The lower dividend tax should prompt investors to
examine possibilities for earning dividends in a more conservative
manner than outright ownership of common stocks. Fortunately,
there is a 20 year history of dividend capture strategies, which
until now were used by corporations aiming to get the dividends
received deduction, or DRD, without taking on too much risk. The
tax law applies the DRD rules to individuals capturing the 15% tax
on dividends, so individuals may now wish to replicate these
strategies. The rules regarding DRD eligibility seem simple,
although there are tricky exceptions. In essence, the rules
generally require that corporations hold their dividend-paying
shares for at least 46 days unhedged. For an individual
seeking to capture the 15% dividend tax, the unhedged holding
period would be 61 days. This requirement applies to every
dividend period. If investors hedge stocks during this period,
they generally will not be eligible for the reduced 15% dividend
tax for dividends on the hedged securities.
Update: Under the
American Jobs Creation Act of 2004, writing in-the-money
calls suspends the holding period required to capture
dividends or the DRD. See Tougher
Rules For Hedging Dividends. |
During the 61-day holding period, the only
conventional derivative strategy that an investor may use to
protect the dividend-paying stock would be to sell a qualified
covered call option, or QCC. The rules defining QCCs were not
changed by the new law. These rules are complex, but a call
generally constitutes a QCC if it meets three basic conditions.
First, when the investor enters into the call, the call must have
more than 30 days remaining to expiration but not more than 33
months. Second, options on the underlying stock must be listed on
an options exchange. Third, the call must not be too deep
in-the-money, defined as having a strike price below a certain
minimum. This minimum strike price is usually one strike below
the stock’s previous day closing price, but, in addition, the
strike price must be at least 85% of the previous close, and a
more rigorous formula applies to calls with terms over twelve
months.
The law generally allows investors to hedge their
portfolios with index options unless the portfolio and the index
“mimic” each other. A mimic of an index is defined as ownership
of 70% or more of the index.
Twenty-First also believes the new law should
heighten investor interest in a Lehman invention, the auction rate
preferred. This preferred’s interest rate is reset every 49 days
by auction. Because this system regularly adjusts the interest
rate to market conditions such as prevailing rate movements,
changes in credit quality, or even changes in tax rates, the
auction rate preferred is designed to always trade at par.
The new tax law allows a favorable arbitrage in
which an investor establishes both long and short positions in
different equities. The dividend income from the long positions
should be taxed at only 15%, while short dividend payments should
be deductible against 35% income.
The new law should also change the dynamics of
stock loans. During the loan period, the borrower is generally
required to remit payments in lieu of any dividends distributed.
These substitute payments convert dividend income into ordinary
“other” income for the lender of shares.

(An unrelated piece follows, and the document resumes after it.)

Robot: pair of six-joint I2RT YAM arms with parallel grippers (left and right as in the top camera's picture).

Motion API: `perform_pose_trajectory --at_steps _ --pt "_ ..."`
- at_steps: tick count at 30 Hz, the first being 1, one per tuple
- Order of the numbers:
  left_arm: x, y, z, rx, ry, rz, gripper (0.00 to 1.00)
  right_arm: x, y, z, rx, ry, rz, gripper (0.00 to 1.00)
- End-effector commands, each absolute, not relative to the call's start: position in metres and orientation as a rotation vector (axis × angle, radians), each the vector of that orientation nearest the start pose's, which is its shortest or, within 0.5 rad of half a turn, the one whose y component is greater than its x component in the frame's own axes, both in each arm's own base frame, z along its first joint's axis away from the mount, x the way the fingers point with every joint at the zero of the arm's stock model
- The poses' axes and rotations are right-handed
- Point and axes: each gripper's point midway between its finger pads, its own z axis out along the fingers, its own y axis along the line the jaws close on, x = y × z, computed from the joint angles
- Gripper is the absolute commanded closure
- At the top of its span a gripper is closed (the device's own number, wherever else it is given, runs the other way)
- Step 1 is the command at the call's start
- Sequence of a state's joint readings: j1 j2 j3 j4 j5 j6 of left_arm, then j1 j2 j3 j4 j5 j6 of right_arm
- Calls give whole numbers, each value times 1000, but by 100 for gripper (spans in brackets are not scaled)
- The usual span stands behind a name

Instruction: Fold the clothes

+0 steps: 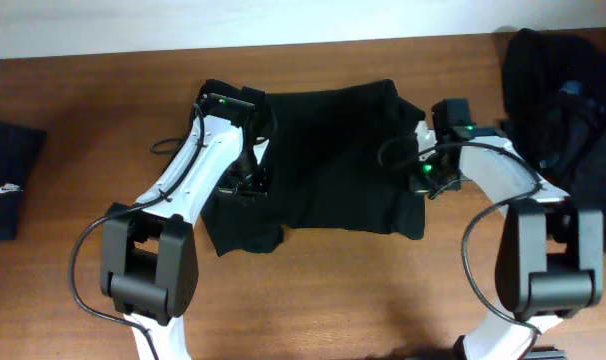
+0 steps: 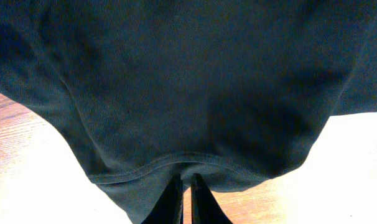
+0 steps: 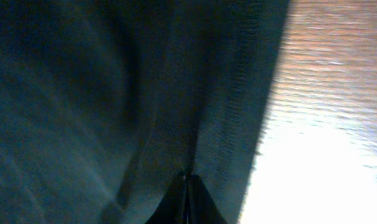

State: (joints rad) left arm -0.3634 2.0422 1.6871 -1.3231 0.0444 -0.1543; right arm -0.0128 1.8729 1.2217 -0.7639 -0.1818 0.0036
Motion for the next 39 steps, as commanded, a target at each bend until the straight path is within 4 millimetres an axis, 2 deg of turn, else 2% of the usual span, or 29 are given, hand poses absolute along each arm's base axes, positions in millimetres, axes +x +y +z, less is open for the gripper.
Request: perform_pose_trajectory --at_steps 1,3,6,14,15,17,18,22,24,27,29,32,34,36,37,39 --pt "337 -133 74 316 3246 -9 93 377 18 48 24 2912 247 96" --pt "337 -133 74 316 3246 -9 93 375 17 46 10 2925 242 93" --pt "337 -133 74 316 3246 -9 93 372 7 44 7 2942 155 96" --pt "336 -133 74 317 3249 -8 93 369 -6 42 72 2959 80 96" --pt "336 -133 74 317 3249 -8 93 368 -6 42 73 2962 78 91" --pt "337 -133 74 317 3246 -7 93 368 -5 42 72 2963 80 46" --pt "338 -132 74 316 3243 3 92 368 -5 42 71 2962 79 41" --pt "341 -126 74 315 3231 58 83 371 -5 53 107 2951 84 40" --pt "341 -125 74 311 3230 57 80 374 -1 68 103 2938 119 40" --pt "344 -121 74 288 3228 49 73 369 18 91 85 2929 276 41" --pt "348 -117 77 263 3222 42 65 361 21 97 86 2947 306 43" --pt "354 -117 86 223 3196 -33 61 348 22 97 94 2996 311 50" --pt "360 -124 97 198 3155 -145 60 341 22 95 99 3025 315 65" --pt "366 -129 108 181 3105 -240 59 337 23 94 98 3040 325 91" --pt "368 -133 112 181 3086 -274 59 336 25 93 98 3043 341 96" --pt "370 -137 117 184 3064 -309 59 331 30 89 98 3054 377 96"
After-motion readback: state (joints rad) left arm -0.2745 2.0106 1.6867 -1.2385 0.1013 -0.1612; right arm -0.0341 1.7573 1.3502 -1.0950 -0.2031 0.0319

Beginning in 2004,
brokers will be required to report “in lieu of” dividend payments
as such, and these payments will be taxed as ordinary income at
the 35% rate. This extra tax would not apply to foreigners or to
tax-exempt investors, and the burden might be insignificant for
hedged investors and short-term traders. However, for many
individual investors, the tax consequences may be substantial, and
so these investors may become less willing to lend.

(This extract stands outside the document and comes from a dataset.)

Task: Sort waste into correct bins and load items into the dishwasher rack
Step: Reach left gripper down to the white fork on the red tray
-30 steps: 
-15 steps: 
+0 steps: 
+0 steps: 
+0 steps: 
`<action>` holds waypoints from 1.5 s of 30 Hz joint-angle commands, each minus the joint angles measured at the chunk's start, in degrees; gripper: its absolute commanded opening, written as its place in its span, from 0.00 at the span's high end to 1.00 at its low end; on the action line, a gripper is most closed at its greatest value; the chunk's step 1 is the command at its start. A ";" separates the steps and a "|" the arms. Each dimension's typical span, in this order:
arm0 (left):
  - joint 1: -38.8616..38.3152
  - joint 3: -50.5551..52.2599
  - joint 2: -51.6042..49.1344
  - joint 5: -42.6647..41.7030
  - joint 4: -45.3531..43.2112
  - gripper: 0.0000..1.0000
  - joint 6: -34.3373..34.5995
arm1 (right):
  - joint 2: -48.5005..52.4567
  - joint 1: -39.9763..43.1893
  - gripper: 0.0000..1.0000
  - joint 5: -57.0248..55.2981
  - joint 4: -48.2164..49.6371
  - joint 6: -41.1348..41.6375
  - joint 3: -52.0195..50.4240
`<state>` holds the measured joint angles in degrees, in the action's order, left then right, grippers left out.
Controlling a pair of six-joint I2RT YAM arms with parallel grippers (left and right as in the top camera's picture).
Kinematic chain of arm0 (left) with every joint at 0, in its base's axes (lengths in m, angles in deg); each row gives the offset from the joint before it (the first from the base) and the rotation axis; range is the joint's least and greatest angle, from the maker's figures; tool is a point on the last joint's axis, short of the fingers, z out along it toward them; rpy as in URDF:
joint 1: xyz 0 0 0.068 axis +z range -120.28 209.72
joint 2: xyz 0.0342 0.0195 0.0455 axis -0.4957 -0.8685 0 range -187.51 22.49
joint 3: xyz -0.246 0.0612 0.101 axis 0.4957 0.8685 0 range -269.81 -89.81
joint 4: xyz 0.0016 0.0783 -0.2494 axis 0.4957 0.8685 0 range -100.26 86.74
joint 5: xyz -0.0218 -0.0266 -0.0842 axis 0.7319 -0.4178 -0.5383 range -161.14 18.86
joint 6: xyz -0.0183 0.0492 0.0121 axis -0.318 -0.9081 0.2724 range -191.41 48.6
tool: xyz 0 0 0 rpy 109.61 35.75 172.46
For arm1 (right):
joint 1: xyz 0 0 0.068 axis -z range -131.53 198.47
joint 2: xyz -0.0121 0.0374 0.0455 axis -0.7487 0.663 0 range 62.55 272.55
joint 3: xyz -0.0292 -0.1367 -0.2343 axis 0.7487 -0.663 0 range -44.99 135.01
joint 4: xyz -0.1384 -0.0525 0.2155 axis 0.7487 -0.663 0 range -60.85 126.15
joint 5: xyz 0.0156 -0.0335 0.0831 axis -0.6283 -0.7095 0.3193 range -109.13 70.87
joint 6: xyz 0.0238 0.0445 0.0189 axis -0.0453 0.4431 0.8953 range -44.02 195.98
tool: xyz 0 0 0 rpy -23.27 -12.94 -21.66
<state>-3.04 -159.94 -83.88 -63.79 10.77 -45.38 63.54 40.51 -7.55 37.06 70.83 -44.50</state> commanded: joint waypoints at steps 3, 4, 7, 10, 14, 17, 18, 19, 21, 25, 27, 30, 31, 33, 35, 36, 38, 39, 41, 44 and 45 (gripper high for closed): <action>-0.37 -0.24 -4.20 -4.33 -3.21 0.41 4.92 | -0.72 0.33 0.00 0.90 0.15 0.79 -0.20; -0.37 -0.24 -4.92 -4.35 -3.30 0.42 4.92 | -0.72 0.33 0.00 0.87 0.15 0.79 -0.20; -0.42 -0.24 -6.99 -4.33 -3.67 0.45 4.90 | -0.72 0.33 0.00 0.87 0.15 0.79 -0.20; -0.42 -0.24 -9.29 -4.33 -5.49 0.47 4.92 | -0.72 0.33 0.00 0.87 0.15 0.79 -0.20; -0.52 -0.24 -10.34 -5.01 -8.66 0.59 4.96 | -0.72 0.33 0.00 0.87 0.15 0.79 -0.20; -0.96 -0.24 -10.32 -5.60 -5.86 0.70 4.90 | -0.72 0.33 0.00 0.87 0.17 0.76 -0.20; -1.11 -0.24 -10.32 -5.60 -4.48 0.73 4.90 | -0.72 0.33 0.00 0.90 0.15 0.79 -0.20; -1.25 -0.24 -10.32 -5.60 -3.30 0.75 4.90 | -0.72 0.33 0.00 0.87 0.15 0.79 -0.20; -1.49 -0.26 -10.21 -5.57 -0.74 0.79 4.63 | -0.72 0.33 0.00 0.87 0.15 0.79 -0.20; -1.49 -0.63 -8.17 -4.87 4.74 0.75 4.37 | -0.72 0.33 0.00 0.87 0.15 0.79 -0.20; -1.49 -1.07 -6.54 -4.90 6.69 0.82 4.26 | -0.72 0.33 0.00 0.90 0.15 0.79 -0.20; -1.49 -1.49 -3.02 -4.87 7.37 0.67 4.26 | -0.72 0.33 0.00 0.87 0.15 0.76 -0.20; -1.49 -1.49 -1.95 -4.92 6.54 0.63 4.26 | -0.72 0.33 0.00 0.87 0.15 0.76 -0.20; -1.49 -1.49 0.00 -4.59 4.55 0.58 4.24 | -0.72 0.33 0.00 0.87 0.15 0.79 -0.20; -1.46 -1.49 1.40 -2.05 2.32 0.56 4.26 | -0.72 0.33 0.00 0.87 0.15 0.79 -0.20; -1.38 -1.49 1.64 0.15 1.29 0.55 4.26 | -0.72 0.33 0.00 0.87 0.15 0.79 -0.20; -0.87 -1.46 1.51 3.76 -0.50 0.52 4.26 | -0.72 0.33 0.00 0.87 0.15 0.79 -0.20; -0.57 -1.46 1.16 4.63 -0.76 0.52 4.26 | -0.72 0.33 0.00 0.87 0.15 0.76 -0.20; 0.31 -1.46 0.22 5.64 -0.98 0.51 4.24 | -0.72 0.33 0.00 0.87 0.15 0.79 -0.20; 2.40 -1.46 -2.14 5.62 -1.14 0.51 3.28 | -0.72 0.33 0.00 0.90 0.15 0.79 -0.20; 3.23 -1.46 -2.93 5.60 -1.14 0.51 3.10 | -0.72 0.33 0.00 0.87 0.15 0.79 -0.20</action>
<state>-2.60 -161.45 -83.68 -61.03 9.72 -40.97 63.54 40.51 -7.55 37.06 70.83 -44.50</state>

While the law changes the bottom line for many
investment strategies, it does not alter the way regulated futures
are taxed. Although a change was contemplated, under U.S.
Internal Revenue Code Section 1256, gains and losses on these
contracts are treated as 60% long-term and 40% short-term. Under
the new law’s tax rates, the net tax is lowered from 27.44% to
23%.
The tax law is clearly an historic piece of
legislation, and its ramifications are yet to be discovered.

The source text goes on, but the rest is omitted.